As the night wore on, the celebration continued in a vibrant crescendo of laughter, music, and clinking glasses. The clandestine interlude in the captain's quarters lingered like a secret melody. You and Law navigated the festivities with practiced ease, a shared glance here, a subtle touch there, preserving the delicate balance between secrecy and revelry.
Bepo's infectious cheer and the camaraderie of the crew painted the night with hues of warmth, temporarily veiling the intricacies woven into the fabric of your shared moment. The Polar Tang sailed through the sea of merriment; its crew blissfully unaware of the subtle shifts beneath the surface.

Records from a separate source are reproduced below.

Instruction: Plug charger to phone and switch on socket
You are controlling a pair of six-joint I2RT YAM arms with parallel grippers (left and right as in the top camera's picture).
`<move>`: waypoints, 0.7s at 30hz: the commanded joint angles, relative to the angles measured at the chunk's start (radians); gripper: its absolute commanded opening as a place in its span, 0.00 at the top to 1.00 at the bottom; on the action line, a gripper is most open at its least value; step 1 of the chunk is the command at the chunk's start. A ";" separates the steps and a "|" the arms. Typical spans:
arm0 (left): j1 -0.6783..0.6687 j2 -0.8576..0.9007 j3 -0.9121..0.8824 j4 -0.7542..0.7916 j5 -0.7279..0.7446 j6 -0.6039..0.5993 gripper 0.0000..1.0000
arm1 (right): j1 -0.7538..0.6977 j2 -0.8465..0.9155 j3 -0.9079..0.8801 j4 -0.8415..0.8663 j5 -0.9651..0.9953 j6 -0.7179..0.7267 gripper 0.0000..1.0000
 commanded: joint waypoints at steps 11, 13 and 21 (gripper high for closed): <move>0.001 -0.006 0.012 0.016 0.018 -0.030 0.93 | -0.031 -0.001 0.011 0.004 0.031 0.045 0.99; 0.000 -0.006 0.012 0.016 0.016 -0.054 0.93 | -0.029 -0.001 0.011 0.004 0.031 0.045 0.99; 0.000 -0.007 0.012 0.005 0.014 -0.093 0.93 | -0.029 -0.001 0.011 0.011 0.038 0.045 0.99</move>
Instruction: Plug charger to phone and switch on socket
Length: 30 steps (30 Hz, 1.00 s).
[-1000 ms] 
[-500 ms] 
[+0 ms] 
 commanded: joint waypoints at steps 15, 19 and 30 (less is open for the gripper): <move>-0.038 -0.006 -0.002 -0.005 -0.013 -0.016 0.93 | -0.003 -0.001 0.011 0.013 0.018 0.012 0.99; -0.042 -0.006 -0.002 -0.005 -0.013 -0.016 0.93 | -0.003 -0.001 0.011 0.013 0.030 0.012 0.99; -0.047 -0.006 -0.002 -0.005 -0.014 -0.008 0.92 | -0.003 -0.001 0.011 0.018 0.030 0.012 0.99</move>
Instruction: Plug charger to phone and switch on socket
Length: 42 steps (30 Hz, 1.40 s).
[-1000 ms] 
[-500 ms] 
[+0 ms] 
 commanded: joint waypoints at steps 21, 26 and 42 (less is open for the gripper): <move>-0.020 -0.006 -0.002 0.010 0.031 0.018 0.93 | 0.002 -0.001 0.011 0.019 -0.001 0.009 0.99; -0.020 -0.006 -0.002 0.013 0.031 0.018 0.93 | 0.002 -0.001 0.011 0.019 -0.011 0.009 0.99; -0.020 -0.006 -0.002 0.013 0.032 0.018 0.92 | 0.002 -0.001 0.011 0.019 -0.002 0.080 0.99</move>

As dawn approached, casting a golden glow over the horizon, the echoes of the celebration began to fade. The crew dispersed, leaving behind a sea of memories, both shared and concealed. With the rising sun, a new day beckoned, and the events of the night nestled themselves into the tapestry of the Heart Pirates' journey.
On the deck of the Polar Tang, Law caught your gaze one last time, his eyes holding a promise of secrets shared and a future yet to unfold. The ship sailed on, carving through the waves, and as the celebration became a distant echo, the mysteries of the night remained locked within the hearts of those who danced on the precipice between duty and desire.